I hope he has your hair.
I think he’ll have your nose surely.
The family ears are big so he might have those.
Will we skip a generation and get curls?
These chats always began in a very light-hearted way but then there was always a thought that began clanging around in my head – louder and louder, like thunder, until it filled the space between us.
I hope he doesn’t have my brain.
We would joke about who was more intelligent of the two of us, who had empathy (me) and common sense (him).
But I didn’t mean that, and my husband who is the only person who truly knows me knew it too.
I hope he doesn’t have my brain.
My broken crappy brain with its “chemical imbalance” and wonky wiring.

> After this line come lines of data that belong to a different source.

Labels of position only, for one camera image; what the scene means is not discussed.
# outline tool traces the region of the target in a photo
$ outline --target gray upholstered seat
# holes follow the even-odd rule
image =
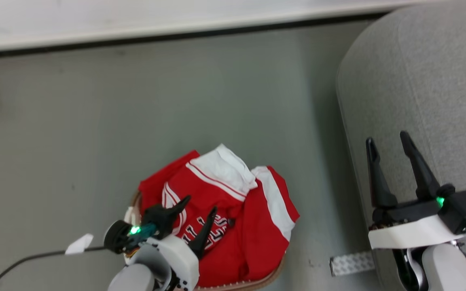
[[[368,225],[368,136],[399,201],[414,199],[416,189],[400,143],[403,129],[440,183],[465,189],[466,1],[409,7],[375,22],[344,58],[338,96]],[[377,251],[375,259],[385,290],[403,291],[392,253]]]

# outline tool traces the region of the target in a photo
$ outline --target wicker basket
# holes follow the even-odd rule
[[[138,225],[141,222],[141,214],[140,214],[140,206],[141,206],[141,192],[136,191],[133,199],[131,200],[131,206],[129,206],[127,213],[125,214],[124,221],[127,223],[131,223],[133,225]],[[128,258],[124,256],[125,262],[128,263]],[[234,284],[223,285],[223,286],[216,286],[216,287],[197,287],[196,290],[211,290],[211,291],[253,291],[257,289],[261,289],[269,284],[271,284],[282,272],[283,263],[285,258],[282,258],[278,267],[272,271],[266,278],[256,281],[244,281],[244,282],[237,282]]]

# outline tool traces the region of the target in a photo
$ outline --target gray carpet
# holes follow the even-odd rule
[[[366,22],[0,59],[0,272],[96,244],[139,181],[224,143],[274,166],[301,214],[265,290],[378,290],[375,272],[332,278],[329,257],[368,249],[335,98],[340,60]],[[105,290],[111,253],[22,265],[0,291]]]

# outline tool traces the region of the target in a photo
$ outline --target red clothing
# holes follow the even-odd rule
[[[218,207],[199,262],[201,287],[267,276],[285,254],[299,217],[274,169],[250,171],[223,145],[202,156],[190,152],[142,181],[139,190],[141,212],[158,203],[170,208],[191,195],[174,223],[173,234],[185,241],[199,233],[213,206]]]

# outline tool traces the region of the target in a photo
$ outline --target black cable
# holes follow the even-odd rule
[[[87,249],[84,250],[84,252],[93,252],[93,251],[101,251],[105,250],[105,247],[88,247]],[[3,272],[0,274],[0,279],[3,278],[8,272],[10,272],[12,269],[15,267],[19,266],[20,264],[29,261],[29,260],[34,260],[34,259],[40,259],[44,257],[51,257],[51,256],[60,256],[60,255],[65,255],[66,250],[62,251],[57,251],[57,252],[49,252],[49,253],[42,253],[42,254],[37,254],[37,255],[32,255],[29,257],[22,258],[18,260],[17,262],[13,263],[10,267],[6,268]]]

My brain tells me things that aren’t true about who I am.
It’s hard when you feel that you’re always battling your brain. You can’t hate your brain even if it feels like your brain hates you. You can’t fight against yourself but you have to, while somehow not splitting yourself in two.
When we talked about getting pregnant I wondered if it was responsible to have a baby with a brain like this. Could I cope? And if I could cope – would I pass this on to my children?
Either way I was sure I’d be a bad parent. I believed that if I failed I’d let my children down and this would impact them in a monstrous way. I truly believed that parenting was pass or fail. You were either a good parent or a bad parent.
And what if combined with being a bad parent I also gave my child this brain – what if they didn’t inherit a brain that fired correctly? That was like the others?
I worked really hard to be as healthy as I could be before getting pregnant. For me, mental health was the challenge. I think it’s great that for some people exercise and eating right is all they need to get that mental health, it helped in small ways with me – but mostly medication and psychotherapy were needed. And it felt a lot like work, very hard work – some kind of unpaid labour, sometimes it felt like an unending test, an endurance race with no finish.
Counting and focusing on diversion tasks helped me breathe through panic attacks. Support from The Phobic Trust helped me feel like I could make it. The Phobic Trust or Anxiety Clinics Trust closed in 2014. A great tragedy given the huge amount of work they did helping people with anxiety disorders.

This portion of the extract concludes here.